In the domestic confusion which followed Katherine's death, Jane was summoned home by her parents. She could scarcely remain in a bachelor household with no lady of rank to chaperone her, and the Dorsets were, in any case, growing restive. More than a year had gone by with no sign of any of Thomas Seymour's 'fair promises' being fulfilled, and the Marquess now showed every indication of trying to wriggle out of his undertaking. Jane, he wrote, was too young to rule herself without a guide and, for want of a bridle, might take too much head and forget all the good behaviour she had learned from the late Queen. He and his wife both felt strongly that she should remain under her mother's eye to be 'framed and ruled towards virtue' and her mind addressed to humility, soberness and obedience.

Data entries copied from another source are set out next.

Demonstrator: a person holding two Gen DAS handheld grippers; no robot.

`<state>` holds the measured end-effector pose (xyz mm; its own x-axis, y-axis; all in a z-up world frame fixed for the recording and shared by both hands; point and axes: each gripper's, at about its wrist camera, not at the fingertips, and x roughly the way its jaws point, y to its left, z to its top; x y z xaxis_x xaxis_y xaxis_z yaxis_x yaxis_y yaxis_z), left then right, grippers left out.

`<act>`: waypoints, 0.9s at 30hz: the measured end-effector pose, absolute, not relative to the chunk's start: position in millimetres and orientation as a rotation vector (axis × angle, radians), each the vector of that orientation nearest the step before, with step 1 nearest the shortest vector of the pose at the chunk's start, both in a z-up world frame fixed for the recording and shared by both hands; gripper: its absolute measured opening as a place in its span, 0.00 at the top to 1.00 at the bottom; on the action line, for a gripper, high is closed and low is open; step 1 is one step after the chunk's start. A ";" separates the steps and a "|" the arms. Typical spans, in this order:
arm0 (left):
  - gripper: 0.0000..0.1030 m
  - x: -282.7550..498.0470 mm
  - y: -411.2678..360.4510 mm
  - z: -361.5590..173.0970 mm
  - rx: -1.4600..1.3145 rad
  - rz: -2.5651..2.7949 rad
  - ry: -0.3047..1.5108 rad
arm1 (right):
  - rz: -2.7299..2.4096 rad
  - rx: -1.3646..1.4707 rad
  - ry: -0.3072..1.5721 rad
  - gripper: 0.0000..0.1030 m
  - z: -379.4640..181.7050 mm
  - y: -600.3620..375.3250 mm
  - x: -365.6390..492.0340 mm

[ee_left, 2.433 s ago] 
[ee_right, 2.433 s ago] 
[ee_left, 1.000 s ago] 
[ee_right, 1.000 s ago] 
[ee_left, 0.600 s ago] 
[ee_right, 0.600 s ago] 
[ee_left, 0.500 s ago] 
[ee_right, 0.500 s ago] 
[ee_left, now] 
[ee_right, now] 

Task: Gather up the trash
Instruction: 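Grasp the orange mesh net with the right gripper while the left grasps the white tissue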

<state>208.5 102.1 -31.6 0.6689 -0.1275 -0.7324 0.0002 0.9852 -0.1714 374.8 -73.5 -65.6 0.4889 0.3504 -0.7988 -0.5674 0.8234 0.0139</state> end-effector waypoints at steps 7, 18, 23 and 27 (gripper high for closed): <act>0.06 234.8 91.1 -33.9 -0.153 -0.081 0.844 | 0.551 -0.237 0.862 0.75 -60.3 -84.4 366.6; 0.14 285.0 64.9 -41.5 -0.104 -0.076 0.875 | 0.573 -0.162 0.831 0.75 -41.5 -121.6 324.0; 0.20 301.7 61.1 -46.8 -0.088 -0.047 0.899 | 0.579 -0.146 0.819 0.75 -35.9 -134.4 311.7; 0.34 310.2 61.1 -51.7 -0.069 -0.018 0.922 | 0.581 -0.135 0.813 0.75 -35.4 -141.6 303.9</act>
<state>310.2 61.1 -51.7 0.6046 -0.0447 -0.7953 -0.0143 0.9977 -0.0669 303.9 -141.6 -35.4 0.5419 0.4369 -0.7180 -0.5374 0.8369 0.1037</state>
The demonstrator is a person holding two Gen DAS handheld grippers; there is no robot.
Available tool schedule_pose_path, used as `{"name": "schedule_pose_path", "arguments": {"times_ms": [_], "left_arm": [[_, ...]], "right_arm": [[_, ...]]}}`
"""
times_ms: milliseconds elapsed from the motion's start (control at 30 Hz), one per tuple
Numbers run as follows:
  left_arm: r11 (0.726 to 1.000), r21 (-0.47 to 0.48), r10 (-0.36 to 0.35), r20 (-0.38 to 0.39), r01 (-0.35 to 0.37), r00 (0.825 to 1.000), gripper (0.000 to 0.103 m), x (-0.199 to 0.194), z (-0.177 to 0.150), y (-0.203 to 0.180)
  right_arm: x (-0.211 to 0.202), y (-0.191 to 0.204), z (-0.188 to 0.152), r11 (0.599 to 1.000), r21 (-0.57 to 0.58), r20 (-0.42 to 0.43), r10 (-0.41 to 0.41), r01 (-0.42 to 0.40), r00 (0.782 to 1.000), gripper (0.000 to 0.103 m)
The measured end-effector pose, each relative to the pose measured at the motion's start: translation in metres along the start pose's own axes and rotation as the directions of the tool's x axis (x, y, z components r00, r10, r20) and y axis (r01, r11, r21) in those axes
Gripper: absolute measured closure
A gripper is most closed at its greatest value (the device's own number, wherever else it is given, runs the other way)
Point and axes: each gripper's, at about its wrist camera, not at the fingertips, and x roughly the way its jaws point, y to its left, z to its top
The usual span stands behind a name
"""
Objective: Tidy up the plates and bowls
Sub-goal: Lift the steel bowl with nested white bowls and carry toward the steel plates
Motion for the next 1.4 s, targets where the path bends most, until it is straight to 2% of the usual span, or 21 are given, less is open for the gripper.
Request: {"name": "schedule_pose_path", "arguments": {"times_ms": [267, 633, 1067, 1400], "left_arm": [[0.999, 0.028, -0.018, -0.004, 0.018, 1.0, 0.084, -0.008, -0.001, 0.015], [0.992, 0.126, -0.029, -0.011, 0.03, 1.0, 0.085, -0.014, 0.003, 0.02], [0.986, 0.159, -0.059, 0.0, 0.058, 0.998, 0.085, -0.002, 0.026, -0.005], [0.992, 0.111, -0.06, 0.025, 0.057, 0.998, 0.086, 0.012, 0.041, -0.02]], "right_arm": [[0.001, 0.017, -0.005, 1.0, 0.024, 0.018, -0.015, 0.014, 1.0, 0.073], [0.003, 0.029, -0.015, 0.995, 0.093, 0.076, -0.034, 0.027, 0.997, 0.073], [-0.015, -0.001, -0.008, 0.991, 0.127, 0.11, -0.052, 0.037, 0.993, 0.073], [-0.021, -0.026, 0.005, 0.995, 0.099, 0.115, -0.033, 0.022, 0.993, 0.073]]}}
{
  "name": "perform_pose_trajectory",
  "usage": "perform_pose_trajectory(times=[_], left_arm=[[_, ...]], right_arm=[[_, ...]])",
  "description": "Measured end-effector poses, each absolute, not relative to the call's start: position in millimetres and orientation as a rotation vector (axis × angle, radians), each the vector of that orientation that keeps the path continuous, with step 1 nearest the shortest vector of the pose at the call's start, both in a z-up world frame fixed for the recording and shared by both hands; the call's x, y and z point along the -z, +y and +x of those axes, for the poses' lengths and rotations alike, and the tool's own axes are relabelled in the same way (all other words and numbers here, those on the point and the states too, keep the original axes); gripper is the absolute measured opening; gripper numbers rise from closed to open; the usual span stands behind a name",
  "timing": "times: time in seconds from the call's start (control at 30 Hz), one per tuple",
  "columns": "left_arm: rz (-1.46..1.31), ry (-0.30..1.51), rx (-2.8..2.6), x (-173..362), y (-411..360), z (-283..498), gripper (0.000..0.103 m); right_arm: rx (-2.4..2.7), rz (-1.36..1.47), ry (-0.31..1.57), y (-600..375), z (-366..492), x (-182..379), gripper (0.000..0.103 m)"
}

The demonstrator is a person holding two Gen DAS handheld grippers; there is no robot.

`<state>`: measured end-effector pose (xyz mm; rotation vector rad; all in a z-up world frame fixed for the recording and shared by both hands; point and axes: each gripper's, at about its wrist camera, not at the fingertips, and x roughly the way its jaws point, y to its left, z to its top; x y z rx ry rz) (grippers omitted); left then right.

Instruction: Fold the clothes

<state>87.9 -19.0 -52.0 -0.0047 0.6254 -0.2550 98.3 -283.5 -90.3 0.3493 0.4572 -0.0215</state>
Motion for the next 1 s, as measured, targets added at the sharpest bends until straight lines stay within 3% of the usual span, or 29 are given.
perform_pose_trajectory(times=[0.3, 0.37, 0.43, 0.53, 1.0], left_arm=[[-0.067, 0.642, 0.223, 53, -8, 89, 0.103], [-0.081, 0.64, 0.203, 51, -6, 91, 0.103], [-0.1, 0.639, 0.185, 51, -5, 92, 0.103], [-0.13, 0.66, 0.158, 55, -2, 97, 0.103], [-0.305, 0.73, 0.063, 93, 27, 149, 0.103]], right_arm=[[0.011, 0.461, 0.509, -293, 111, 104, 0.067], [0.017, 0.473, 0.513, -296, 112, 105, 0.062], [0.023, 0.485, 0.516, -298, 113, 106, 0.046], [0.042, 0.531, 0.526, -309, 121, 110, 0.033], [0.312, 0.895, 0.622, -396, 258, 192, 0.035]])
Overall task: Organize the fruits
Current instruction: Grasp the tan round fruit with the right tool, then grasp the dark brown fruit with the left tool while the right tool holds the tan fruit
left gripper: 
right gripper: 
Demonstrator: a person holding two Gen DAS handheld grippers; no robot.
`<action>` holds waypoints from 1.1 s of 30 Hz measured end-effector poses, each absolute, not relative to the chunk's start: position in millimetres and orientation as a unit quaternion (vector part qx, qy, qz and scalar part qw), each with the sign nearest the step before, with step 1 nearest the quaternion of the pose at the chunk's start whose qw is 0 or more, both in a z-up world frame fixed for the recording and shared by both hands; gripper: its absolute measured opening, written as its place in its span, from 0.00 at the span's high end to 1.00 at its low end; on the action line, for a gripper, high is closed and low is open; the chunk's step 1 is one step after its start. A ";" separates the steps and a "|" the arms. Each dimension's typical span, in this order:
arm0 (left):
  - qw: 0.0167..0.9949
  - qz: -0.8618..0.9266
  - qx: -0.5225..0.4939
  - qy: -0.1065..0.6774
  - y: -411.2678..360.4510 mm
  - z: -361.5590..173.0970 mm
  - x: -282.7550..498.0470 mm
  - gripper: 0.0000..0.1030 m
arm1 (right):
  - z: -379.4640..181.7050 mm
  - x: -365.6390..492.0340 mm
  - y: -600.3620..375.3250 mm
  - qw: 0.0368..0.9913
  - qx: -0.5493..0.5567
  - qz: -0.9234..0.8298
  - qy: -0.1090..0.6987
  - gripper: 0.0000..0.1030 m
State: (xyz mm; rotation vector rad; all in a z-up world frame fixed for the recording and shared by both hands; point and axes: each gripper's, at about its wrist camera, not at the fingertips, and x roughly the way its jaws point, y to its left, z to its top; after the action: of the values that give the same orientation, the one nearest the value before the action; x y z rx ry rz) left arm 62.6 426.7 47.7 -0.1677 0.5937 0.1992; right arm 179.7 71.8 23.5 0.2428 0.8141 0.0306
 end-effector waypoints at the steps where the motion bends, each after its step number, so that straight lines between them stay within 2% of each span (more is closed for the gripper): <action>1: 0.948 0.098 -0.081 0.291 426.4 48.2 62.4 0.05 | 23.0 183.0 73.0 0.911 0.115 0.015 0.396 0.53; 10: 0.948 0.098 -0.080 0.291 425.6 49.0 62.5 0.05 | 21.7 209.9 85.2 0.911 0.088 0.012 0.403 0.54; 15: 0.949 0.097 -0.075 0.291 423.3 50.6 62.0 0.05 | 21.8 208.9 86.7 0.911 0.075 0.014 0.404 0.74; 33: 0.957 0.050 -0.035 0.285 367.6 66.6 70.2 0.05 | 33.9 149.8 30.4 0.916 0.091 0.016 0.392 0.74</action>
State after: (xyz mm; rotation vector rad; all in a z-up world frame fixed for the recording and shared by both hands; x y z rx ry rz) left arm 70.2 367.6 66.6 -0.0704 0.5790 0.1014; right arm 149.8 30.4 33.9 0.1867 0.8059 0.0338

This sudden access of concern for their daughter's welfare imperfectly concealed a ruthless determination to sell her to the highest bidder, and the Dorsets were beginning to wonder if, after all, it might not be wiser to settle for a match with the Lord Protector's son which had already been tentatively discussed. But Thomas Seymour had no intention of giving up his claim to the Lady Jane. He told Dorset that he intended to retain the services of all the late Queen's ladies, 'the maids that waited at large and other women being about her Grace in her lifetime'. As well as this, his own mother was coming to take charge of the household and would be 'as dear unto her [Jane] as though she were her own daughter'. He repeated his promises that if he could once get the King at liberty, he would ensure that his Majesty married no other than Jane, and he agreed to pay over another five hundred of the agreed two thousand pounds purchase money. Lord Dorset was not proof against this form of persuasion, and sometime in October, round about her eleventh birthday, Jane was returned to the custody of the Lord Admiral.